Monday, May 31, 2010

Chickens: Alas, Poor Bluestar + Kooshie the Amazing

We received word this morning that Bluestar, one of our Black Gourmet (a meat breed) hens had passed away. Tears didn't accompany this news, because in a large way this hen has lived longer than we ever guessed she would. A couple of years ago Bluestar developed bumblefoot, which, though we tried in various ways to heal, just got steadily worse.  She ended up limping about on one foot, resembling (to our fanciful minds) a "dufflepud" from The Voyage Of The Dawn Treader (in the Narnia Chronicles) by C. S. Lewis.

She survived the long cold winter in NE Oregon (even when Cheeseball, her companion on the ground floor of the hen house, passed away).  And she continued on, limping about, and huddling near the feeder for the next year.

The above photo is from a year ago.

Few tears doesn't mean that we're not sorry that she's gone.  With each passing of our hens in far off Washington, we wish we could bring them close again, but it really wouldn't have worked out to have these large birds in our somewhat small suburban backyard!

Bluestar was my younger daughter's favorite hen when we first got our flock.  A young Gwynne would scoop this (then) large bird up and cart her around the yard. 

(a sigh as I type for days of yore)

On the other hand, Kooshie's story is that of a miracle.  Several weeks ago, our friend who is caring for our "big girls" in Washington, phoned to tell us that one of the Easter Eggers had gotten caught in the electric fence.  Who knew how long she'd been caught, but she was all tangled up, and had to be cut out.  Our friend brought Kooshie inside, and placed her under a heat lamp, and wrapped her up.  Kooshie was alive but wouldn't move or open her eyes, and we all feared the worst about her.  I sent Reiki, and beseached my  plant allies for help on Kooshie's behalf.   Many tears indeed were shed, as Kooshie is my older's daughter's hen, and is quite a sparkling personality (she flies to her arm).

Later that day our friend called to say that Kooshie had opened her eyes, and drunk a little water.   A report the next day was that she was standing up, and had eaten.  Within a few days she was back with her flock, fully recovered.  Even as our friend reported Bluestar's death this morning, she also told us that Kooshie was still perfectly well.  It was as if her trauma had never happened.
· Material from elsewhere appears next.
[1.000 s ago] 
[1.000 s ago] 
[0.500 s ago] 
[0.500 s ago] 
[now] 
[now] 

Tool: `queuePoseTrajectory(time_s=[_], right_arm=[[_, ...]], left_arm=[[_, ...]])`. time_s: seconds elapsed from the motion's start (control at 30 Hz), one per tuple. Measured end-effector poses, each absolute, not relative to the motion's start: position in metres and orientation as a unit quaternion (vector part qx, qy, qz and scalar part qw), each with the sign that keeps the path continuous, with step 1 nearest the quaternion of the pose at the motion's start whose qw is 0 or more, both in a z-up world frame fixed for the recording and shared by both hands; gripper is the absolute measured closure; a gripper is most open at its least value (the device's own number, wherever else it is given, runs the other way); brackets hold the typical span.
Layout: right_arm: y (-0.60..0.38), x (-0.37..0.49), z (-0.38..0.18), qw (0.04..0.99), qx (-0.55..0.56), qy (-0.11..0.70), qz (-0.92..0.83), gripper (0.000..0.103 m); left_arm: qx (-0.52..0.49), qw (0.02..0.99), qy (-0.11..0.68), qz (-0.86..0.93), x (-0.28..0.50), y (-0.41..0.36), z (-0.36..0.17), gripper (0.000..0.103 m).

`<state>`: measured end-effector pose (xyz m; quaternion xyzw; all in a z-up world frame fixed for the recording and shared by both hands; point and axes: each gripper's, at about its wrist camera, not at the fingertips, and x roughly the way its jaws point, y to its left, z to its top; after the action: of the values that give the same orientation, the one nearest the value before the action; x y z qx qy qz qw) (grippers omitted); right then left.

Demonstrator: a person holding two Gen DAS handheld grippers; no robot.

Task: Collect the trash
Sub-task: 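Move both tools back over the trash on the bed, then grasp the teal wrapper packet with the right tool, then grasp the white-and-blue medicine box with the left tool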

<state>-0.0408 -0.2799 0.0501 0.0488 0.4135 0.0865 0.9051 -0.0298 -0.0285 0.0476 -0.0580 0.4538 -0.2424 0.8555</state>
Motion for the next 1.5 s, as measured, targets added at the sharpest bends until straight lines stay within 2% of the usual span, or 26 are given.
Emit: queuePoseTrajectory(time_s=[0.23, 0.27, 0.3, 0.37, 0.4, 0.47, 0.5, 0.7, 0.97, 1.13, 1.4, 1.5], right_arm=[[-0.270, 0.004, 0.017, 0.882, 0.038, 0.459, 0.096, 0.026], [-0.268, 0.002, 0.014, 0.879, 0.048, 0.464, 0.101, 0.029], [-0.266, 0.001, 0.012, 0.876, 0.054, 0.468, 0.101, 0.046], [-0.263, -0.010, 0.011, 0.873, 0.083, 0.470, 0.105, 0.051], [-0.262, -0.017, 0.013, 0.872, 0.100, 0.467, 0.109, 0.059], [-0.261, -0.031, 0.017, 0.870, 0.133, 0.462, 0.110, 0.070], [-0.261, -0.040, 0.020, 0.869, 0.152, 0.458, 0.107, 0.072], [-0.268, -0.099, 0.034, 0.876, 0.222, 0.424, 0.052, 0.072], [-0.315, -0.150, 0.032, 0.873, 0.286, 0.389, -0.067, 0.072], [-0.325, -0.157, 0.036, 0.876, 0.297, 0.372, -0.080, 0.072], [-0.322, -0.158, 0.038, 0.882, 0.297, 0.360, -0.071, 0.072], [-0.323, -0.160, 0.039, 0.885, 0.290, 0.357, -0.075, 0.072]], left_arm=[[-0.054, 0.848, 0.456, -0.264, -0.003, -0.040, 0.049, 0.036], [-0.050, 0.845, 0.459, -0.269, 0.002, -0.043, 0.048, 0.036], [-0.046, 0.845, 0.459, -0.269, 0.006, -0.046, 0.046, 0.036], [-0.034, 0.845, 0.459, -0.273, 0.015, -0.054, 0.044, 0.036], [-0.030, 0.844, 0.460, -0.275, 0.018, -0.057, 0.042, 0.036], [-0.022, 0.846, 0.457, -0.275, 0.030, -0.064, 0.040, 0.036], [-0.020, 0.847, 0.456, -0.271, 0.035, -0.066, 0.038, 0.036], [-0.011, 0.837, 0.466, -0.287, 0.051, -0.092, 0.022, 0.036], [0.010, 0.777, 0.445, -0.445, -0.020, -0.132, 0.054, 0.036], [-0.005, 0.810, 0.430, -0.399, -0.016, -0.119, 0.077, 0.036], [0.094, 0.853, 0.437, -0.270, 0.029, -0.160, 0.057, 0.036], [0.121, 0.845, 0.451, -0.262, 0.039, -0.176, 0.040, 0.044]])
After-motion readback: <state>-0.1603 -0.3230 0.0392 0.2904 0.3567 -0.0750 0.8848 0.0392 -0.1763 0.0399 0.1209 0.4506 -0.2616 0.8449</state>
Our life with chickens is such a microcosm of life and death and trials and celebrations.  I'm in such gratitude for these serious and silly birds, for the love they have awoken in my daughters, in our family, and how they teach us about both the fragility and resilience of life.

Kooshie -  a photo from our visit to Vashon last Dec.

Saturday, May 29, 2010

Children's Art and Chickens

I have a backlog of posts on things herbal for this blog, but thought I'd share with you some art I scanned today (they are garden related!).

I love the art children create.  On Vashon Island, our former home and home-to-be-again, first Fridays of the month are celebrated as First Friday Art Walks.  On these Fridays, art galleries and shops and cafes showcasing local artists present new displays of art.  You get to meet the artist, enjoy yummy snacks, chat with fellow viewers, and enjoy fabulous and fun art by folks you know and folks you don't.  When our family was part of a homeschool co-op, I thought it would be a cool idea to feature our children's art in one of our homes and include it in the art walk.  The art could rotate each month, featuring new artwork by the children.

Well, I never saw this vision to fruition, though in our own home for a time I made sure to showcase our girls' artwork in frames and rotate the artwork.  Even now I prefer to display artwork we create, rather than buying that of professionals (unless I know and love them!).   I love the freshness of children's art!

These paintings are by Gwynne from a number of months back, of a rooster (above) and of Amri's rooster, Lord Firestar (to the left).

And since we're on the subject of chickens, I'll include a photo of Lord Firestar with the first bloom of the season of our Mr. Lincoln rose.  Aren't they both handsome?